Fig. 6. A panorama of immune response pathways in FAP enriched in the M–D transition.

The representative immune signaling pathways are marked next to or inside of the symbols of each immune cell type. The immune response pathways that were significantly enriched in our -omic data are highlighted in red. The three boxes contain the key lipid mediators involved in immunity detected in the lipidomic dataset and their chemical relationships. The connections in the map are based on the Qiagen IPA database and literature. Lipidomic and metabolomic connections are based on pathways in CPDB and MSEA enriched for the M–D transition. Portions of this figure were created with BioRender.com. Source data

Extended Data Fig. 1. Omic PCA Plots.

Principal component analysis across -omic assays (transcriptome is omitted due to technical effects).
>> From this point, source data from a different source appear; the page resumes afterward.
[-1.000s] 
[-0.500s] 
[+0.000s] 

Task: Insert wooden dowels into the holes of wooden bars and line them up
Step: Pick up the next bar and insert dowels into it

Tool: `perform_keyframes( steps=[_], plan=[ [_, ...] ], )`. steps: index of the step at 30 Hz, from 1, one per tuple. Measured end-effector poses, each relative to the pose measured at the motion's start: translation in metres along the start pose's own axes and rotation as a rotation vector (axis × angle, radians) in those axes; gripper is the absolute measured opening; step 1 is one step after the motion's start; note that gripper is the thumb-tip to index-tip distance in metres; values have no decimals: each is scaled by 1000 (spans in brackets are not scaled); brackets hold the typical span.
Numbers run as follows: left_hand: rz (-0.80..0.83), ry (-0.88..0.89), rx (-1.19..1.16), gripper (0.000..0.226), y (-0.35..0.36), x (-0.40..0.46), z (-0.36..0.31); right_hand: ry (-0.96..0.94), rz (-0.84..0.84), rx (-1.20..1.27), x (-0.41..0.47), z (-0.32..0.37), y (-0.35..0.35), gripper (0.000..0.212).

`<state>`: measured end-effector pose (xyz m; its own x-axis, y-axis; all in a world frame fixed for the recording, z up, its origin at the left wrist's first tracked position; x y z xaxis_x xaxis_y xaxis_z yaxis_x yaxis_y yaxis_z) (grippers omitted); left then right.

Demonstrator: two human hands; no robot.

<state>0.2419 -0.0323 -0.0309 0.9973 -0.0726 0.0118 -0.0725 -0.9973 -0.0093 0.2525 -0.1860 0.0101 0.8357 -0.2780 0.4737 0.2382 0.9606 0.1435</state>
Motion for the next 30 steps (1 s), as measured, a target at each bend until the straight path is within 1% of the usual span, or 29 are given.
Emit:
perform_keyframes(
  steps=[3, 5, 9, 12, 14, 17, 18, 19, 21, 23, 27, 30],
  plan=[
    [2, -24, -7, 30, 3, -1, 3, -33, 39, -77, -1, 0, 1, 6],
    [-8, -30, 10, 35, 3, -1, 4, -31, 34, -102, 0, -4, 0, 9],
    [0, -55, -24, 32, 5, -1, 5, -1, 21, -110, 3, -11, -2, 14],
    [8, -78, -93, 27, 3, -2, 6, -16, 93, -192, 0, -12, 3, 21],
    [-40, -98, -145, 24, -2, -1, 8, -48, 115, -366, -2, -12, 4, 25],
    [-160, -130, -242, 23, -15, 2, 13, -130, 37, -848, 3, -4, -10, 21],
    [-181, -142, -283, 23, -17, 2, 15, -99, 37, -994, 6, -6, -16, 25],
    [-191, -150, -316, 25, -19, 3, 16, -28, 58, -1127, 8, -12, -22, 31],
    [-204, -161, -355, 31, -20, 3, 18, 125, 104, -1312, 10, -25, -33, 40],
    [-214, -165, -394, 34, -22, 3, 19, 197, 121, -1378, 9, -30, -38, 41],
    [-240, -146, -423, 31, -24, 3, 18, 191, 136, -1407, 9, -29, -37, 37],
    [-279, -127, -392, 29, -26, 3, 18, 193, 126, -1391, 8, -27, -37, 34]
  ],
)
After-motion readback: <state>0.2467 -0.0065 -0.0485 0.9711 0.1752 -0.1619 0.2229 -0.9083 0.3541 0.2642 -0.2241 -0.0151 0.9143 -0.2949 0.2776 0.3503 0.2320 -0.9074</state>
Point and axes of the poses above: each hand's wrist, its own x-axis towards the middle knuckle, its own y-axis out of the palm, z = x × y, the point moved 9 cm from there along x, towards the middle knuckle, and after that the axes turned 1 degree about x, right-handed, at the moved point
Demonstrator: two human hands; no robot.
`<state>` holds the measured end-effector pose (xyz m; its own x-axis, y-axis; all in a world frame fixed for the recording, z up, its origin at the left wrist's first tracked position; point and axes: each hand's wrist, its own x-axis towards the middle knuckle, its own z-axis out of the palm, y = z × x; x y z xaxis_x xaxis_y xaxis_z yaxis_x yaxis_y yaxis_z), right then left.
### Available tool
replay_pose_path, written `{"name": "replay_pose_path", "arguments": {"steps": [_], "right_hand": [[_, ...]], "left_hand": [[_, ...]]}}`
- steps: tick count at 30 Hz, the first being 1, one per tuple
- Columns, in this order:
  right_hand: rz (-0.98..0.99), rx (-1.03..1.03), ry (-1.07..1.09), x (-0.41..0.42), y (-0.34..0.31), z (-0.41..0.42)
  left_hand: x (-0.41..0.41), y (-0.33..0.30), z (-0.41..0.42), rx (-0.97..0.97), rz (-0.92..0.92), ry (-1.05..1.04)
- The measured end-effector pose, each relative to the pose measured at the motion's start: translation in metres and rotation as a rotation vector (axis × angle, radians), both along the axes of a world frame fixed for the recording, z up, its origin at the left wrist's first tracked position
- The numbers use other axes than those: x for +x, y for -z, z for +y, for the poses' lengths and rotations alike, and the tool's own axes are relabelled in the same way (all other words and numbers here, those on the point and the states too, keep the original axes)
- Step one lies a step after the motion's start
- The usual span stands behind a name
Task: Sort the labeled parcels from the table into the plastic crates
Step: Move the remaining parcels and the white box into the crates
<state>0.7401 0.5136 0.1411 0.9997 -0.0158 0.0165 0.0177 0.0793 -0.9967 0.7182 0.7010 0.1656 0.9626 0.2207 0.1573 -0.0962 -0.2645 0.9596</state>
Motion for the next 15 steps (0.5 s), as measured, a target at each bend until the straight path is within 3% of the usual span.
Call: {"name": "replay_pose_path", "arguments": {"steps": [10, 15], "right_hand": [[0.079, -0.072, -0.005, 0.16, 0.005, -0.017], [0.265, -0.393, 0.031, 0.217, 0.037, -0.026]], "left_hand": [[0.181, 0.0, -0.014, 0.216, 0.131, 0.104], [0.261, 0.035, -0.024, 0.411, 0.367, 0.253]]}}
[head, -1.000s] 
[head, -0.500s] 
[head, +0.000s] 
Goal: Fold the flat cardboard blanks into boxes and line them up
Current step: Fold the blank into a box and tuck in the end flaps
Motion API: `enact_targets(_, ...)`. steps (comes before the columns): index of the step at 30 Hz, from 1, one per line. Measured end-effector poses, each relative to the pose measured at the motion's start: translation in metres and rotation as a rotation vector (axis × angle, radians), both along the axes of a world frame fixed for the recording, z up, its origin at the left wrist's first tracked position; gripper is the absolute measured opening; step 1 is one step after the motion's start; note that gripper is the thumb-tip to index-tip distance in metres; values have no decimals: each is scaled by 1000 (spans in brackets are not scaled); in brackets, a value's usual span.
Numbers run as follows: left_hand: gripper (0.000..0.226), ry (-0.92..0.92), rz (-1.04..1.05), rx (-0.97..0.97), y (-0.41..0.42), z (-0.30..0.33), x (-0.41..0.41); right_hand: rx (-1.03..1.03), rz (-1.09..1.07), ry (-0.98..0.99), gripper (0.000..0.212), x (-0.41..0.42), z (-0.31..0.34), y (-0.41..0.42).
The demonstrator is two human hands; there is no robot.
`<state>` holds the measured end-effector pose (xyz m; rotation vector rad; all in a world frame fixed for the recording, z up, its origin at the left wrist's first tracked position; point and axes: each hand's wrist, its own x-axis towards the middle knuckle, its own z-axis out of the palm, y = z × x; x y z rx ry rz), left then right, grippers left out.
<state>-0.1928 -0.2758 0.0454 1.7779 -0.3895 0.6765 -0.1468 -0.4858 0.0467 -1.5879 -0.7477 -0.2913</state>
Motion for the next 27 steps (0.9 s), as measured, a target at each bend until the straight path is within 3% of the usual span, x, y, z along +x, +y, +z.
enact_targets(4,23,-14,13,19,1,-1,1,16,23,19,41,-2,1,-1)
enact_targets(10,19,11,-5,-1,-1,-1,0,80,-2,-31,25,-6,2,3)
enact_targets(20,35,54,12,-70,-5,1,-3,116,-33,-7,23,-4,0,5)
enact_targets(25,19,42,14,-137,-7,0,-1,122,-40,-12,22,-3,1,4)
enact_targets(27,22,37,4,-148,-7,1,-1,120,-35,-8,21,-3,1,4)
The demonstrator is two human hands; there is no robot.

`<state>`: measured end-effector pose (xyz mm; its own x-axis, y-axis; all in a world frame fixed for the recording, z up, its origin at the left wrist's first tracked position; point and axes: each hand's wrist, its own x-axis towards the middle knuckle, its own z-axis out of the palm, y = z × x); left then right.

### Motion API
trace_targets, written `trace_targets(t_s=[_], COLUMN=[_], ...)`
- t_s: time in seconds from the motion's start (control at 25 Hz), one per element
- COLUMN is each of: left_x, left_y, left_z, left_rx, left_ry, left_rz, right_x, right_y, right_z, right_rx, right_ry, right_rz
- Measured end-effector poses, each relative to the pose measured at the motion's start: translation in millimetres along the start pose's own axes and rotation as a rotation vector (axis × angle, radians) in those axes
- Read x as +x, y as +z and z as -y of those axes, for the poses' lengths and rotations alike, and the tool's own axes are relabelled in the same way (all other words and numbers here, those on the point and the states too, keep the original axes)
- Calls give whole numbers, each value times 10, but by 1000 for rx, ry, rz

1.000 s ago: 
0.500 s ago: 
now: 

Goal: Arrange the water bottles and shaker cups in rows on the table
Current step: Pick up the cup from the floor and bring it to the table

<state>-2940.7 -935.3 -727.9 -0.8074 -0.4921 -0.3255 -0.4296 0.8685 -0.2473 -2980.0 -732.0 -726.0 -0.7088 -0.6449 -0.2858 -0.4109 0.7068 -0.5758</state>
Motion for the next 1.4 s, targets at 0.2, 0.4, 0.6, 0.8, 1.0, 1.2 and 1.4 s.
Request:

Extended Data Fig. 2. DESeq2 Plots.

Transcriptomic DESeq2 MA plots from various (Patient, Batch) pairs along with the number of samples from which mRNA was derived for each of the three stages and contrasts. Green indicates contrasts that ultimately contribute to differential expression. (a) MA plot for patient A001 in Batch 1 with 10 samples (3 Mucosa, 5 Benign Polyp, 2 Dysplastic Polyp). (b) MA plot for patient A002 in Batch 1 with 11 samples (3 Mucosa and 8 Dysplastic Polyp). (c) MA plot for patient A002 in Batch 3 with 14 samples (7 Mucosa and 7 Dysplastic). (d) MA plot for patient A015 in Batch 3 (4 Mucosa and 2 Dysplastic Polyps). (e) MA plot for patient F in Batch 3 (4 Benign Polyp and 16 Dysplastic Polyp). (f) Shows the total breakdown in the number of samples from which mRNA was extracted across the different (Patient, Batch) pairs. Though there were 61 samples, one sample (A002-C-213) was present in two batches.

Extended Data Fig. 3. MOFA Statistics.

Multi-omic Factor Analysis (MOFA) statistics for 10 factors. (a) Shown are the 4 -omic modalities and their number of molecules. On the left are 43 Dysplastic Polyps shown (10 for transcriptome) and on the right are 23 Mucosa samples (4 for the transcriptome). (b) Shows the % variance explained by each -omic and factor for the Dysplastic and Mucosa Samples. (c) Show the % variance explained by the 1st factor for the Dysplastic and Mucosa samples. (d) Shows the correlation coefficient of each factor with several metadata variables including dysplasia (Dys). Factor 1 is highly correlated with Dysplastic status and molecules separated at the extremes of this axis are implicated with dysplasia and investigated.

Extended Data Fig. 4. MOFA Factor 1 Omic Rankings.

The top 50 transcripts (a), proteins (b), lipids (c), and metabolites (d) along dysplasia correlated factor 1 in MOFA.